_What you are asked to do_
In this exercise, the entries below are to be transcribed exactly, line by line.

== == ==

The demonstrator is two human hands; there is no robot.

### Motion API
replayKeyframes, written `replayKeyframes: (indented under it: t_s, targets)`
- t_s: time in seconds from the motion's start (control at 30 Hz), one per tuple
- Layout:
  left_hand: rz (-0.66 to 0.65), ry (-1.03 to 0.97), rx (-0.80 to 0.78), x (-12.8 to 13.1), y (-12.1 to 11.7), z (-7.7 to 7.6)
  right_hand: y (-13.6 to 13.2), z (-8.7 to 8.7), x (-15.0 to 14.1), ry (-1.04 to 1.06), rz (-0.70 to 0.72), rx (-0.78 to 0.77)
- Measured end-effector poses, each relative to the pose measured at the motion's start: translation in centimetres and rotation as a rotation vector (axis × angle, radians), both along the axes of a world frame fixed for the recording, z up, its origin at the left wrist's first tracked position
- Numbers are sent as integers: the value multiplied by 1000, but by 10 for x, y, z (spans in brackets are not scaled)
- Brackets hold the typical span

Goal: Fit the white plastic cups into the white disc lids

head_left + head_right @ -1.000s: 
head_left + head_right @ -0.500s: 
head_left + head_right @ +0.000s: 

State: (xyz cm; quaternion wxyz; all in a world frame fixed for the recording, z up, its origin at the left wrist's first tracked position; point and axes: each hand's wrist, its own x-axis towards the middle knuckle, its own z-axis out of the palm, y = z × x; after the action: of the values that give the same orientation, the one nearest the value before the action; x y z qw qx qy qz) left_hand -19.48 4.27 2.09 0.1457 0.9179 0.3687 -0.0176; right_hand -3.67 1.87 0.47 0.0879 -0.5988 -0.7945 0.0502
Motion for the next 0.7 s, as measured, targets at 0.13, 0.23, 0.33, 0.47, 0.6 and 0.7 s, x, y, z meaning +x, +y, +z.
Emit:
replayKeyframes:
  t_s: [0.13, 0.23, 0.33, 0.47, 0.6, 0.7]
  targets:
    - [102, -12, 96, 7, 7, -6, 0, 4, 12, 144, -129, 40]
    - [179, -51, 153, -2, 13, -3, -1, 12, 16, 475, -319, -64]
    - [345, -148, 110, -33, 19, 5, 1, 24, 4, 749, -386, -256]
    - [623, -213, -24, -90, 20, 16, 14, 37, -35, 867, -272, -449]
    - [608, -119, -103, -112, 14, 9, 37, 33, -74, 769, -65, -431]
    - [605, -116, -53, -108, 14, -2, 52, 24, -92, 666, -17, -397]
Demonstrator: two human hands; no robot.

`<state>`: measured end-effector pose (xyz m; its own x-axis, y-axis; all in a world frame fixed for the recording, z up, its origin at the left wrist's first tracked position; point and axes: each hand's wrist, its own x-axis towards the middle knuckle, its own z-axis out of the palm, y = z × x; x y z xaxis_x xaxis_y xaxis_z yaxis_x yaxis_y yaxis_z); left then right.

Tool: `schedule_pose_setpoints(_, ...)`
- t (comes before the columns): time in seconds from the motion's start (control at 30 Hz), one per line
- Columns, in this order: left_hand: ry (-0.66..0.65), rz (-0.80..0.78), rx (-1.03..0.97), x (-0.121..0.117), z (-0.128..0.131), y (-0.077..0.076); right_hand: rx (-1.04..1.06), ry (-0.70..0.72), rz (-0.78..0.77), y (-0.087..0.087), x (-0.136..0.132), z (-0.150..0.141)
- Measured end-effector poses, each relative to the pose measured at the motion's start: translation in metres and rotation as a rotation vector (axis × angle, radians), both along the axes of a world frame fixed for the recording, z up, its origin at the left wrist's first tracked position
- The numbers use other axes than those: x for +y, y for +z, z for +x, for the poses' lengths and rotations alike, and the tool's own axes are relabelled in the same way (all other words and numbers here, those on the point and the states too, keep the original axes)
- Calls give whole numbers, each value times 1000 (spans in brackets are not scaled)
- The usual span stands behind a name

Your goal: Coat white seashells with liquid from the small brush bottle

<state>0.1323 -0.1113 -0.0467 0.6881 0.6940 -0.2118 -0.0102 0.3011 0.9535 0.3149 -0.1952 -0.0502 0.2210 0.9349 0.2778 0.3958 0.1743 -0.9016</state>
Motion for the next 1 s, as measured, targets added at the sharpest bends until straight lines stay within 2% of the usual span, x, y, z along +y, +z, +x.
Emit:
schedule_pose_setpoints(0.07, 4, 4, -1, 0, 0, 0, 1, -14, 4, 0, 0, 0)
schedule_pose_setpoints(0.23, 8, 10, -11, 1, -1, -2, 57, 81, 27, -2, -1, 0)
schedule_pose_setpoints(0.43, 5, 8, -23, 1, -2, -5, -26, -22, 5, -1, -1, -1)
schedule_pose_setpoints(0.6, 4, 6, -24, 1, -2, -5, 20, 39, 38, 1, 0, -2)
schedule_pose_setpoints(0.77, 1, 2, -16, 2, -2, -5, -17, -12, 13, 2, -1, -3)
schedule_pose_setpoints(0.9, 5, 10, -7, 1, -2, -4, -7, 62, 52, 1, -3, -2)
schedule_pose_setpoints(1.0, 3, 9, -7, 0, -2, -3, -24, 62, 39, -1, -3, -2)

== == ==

_Response to this exercise_
The demonstrator is two human hands; there is no robot.

### Motion API
replayKeyframes, written `replayKeyframes: (indented under it: t_s, targets)`
- t_s: time in seconds from the motion's start (control at 30 Hz), one per tuple
- Layout:
  left_hand: rz (-0.66 to 0.65), ry (-1.03 to 0.97), rx (-0.80 to 0.78), x (-12.8 to 13.1), y (-12.1 to 11.7), z (-7.7 to 7.6)
  right_hand: y (-13.6 to 13.2), z (-8.7 to 8.7), x (-15.0 to 14.1), ry (-1.04 to 1.06), rz (-0.70 to 0.72), rx (-0.78 to 0.77)
- Measured end-effector poses, each relative to the pose measured at the motion's start: translation in centimetres and rotation as a rotation vector (axis × angle, radians), both along the axes of a world frame fixed for the recording, z up, its origin at the left wrist's first tracked position
- Numbers are sent as integers: the value multiplied by 1000, but by 10 for x, y, z (spans in brackets are not scaled)
- Brackets hold the typical span

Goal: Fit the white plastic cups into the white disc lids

head_left + head_right @ -1.000s: 
head_left + head_right @ -0.500s: 
head_left + head_right @ +0.000s: 

State: (xyz cm; quaternion wxyz; all in a world frame fixed for the recording, z up, its origin at the left wrist's first tracked position; point and axes: each hand's wrist, its own x-axis towards the middle knuckle, its own z-axis out of the palm, y = z × x; after the action: of the values that give the same orientation, the one nearest the value before the action; x y z qw qx qy qz) left_hand -19.48 4.27 2.09 0.1457 0.9179 0.3687 -0.0176; right_hand -3.67 1.87 0.47 0.0879 -0.5988 -0.7945 0.0502
Motion for the next 0.7 s, as measured, targets at 0.13, 0.23, 0.33, 0.47, 0.6 and 0.7 s, x, y, z meaning +x, +y, +z.
Emit:
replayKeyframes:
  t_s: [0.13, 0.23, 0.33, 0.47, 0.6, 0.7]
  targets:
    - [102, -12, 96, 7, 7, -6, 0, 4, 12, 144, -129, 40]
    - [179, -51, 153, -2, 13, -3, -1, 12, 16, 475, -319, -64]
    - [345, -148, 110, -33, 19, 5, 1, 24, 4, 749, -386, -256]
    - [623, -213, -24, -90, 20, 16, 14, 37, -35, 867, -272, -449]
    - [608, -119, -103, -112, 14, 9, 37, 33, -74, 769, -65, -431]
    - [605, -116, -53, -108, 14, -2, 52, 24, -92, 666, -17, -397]
Demonstrator: two human hands; no robot.

`<state>`: measured end-effector pose (xyz m; its own x-axis, y-axis; all in a world frame fixed for the recording, z up, its origin at the left wrist's first tracked position; point and axes: each hand's wrist, its own x-axis towards the middle knuckle, its own z-axis out of the palm, y = z × x; x y z xaxis_x xaxis_y xaxis_z yaxis_x yaxis_y yaxis_z); left then right.

Tool: `schedule_pose_setpoints(_, ...)`
- t (comes before the columns): time in seconds from the motion's start (control at 30 Hz), one per line
- Columns, in this order: left_hand: ry (-0.66..0.65), rz (-0.80..0.78), rx (-1.03..0.97), x (-0.121..0.117), z (-0.128..0.131), y (-0.077..0.076); right_hand: rx (-1.04..1.06), ry (-0.70..0.72), rz (-0.78..0.77), y (-0.087..0.087), x (-0.136..0.132), z (-0.150..0.141)
- Measured end-effector poses, each relative to the pose measured at the motion's start: translation in metres and rotation as a rotation vector (axis × angle, radians), both along the axes of a world frame fixed for the recording, z up, its origin at the left wrist's first tracked position
- The numbers use other axes than those: x for +y, y for +z, z for +x, for the poses' lengths and rotations alike, and the tool's own axes are relabelled in the same way (all other words and numbers here, those on the point and the states too, keep the original axes)
- Calls give whole numbers, each value times 1000 (spans in brackets are not scaled)
- The usual span stands behind a name

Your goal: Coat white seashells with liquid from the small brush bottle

<state>0.1323 -0.1113 -0.0467 0.6881 0.6940 -0.2118 -0.0102 0.3011 0.9535 0.3149 -0.1952 -0.0502 0.2210 0.9349 0.2778 0.3958 0.1743 -0.9016</state>
Motion for the next 1 s, as measured, targets added at the sharpest bends until straight lines stay within 2% of the usual span, x, y, z along +y, +z, +x.
Emit:
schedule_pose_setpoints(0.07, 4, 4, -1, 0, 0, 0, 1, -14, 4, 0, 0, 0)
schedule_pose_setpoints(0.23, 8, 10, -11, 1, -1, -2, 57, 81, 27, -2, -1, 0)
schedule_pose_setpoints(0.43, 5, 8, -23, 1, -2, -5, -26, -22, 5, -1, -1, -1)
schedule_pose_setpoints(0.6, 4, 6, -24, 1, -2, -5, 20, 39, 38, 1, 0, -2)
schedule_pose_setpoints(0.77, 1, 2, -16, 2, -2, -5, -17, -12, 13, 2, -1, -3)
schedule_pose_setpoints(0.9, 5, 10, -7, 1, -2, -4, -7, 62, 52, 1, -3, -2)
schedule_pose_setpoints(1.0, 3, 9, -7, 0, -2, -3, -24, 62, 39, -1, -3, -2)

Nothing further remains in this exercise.